EXERCISE INSTRUCTIONS: Answer with one number only: the count of lines below that hold the word "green".
══════════════════════════════
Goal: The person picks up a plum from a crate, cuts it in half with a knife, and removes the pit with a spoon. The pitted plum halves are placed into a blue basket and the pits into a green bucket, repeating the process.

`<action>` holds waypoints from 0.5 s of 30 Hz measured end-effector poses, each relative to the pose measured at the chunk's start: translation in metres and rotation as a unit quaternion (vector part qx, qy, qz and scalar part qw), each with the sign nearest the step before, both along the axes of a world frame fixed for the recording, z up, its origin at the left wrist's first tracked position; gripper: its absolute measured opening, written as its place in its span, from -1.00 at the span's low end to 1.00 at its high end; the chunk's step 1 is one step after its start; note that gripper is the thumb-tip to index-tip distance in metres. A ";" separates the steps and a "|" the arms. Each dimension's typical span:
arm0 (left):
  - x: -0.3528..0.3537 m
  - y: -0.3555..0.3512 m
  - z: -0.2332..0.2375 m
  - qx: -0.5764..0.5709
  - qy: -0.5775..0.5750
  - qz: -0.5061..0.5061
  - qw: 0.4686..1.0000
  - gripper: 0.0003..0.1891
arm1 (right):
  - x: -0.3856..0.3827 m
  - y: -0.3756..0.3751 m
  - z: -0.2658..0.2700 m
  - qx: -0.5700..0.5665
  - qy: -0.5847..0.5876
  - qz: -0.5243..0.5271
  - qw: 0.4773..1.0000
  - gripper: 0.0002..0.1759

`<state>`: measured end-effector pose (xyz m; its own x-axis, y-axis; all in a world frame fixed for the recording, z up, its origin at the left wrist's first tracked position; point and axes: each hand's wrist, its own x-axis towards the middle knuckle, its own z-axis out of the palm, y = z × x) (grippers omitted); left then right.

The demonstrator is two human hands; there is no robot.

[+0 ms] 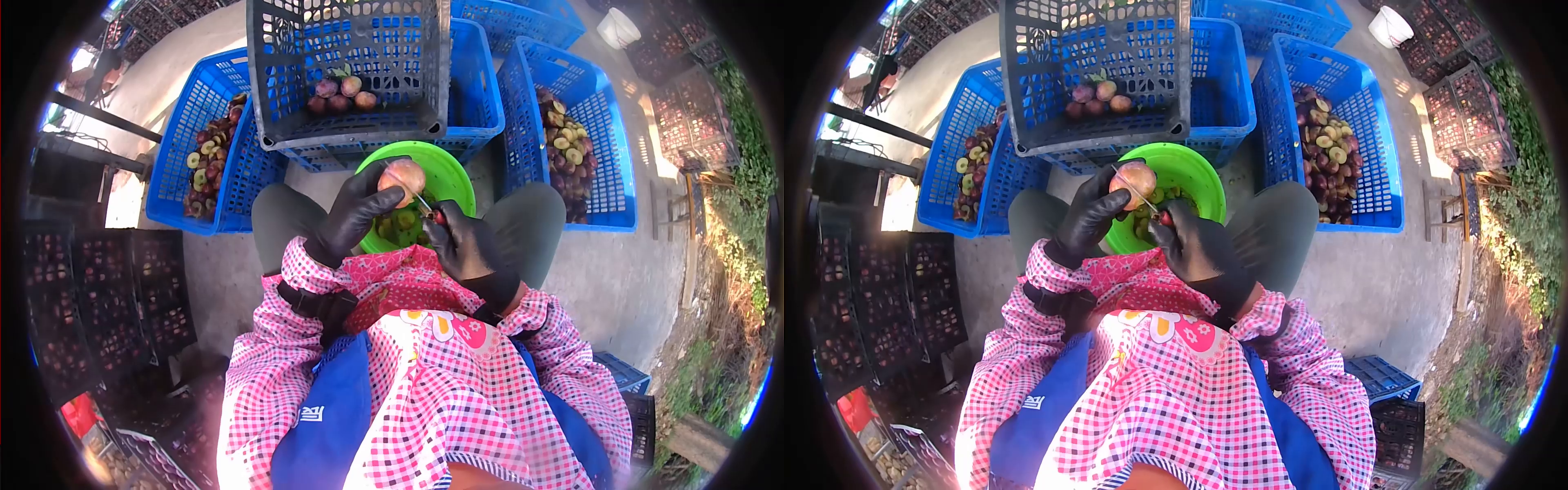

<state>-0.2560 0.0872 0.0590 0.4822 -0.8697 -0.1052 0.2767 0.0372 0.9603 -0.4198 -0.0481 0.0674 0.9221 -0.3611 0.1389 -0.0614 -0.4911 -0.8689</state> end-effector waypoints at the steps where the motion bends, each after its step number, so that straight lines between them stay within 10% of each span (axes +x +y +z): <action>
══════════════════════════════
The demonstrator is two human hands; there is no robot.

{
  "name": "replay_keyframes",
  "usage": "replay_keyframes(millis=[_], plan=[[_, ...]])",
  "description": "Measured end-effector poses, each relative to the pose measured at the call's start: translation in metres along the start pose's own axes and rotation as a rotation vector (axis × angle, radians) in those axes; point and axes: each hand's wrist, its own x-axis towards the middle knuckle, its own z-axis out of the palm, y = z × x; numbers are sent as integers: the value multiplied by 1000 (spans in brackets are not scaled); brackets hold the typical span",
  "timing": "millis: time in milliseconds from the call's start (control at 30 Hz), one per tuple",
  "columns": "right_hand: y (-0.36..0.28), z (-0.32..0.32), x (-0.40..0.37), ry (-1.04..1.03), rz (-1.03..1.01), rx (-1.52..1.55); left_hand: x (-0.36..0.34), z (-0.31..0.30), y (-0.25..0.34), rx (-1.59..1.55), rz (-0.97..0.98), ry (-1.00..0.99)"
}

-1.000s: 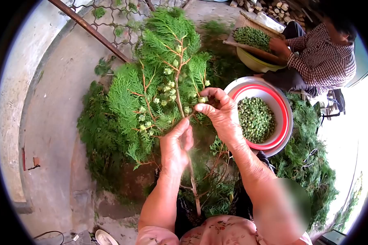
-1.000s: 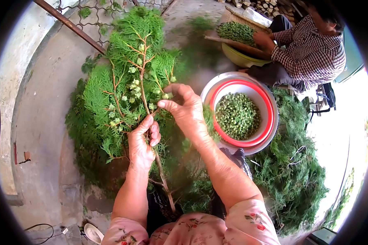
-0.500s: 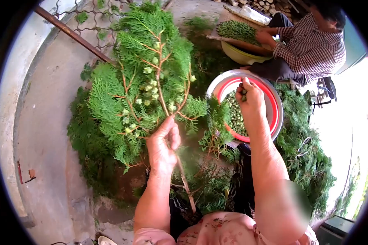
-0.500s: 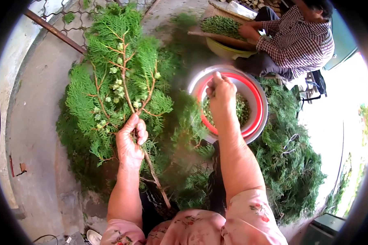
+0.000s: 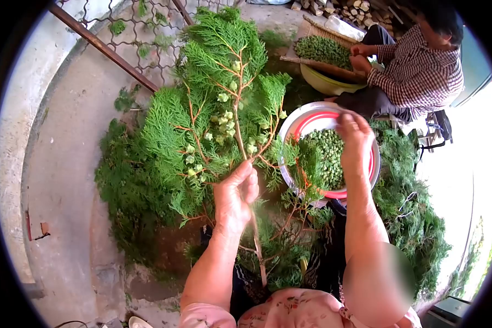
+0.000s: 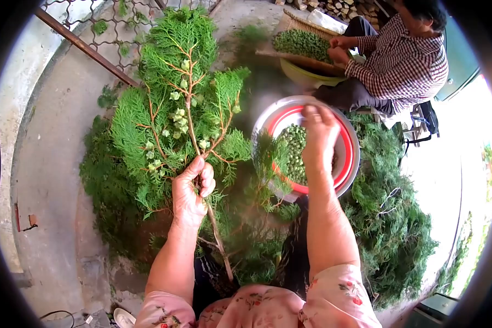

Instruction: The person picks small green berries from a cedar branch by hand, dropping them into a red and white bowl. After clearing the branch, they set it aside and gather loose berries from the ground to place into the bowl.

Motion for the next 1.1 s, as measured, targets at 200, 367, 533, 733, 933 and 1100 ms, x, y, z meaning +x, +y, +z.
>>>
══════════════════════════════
WRITTEN REPLY: 2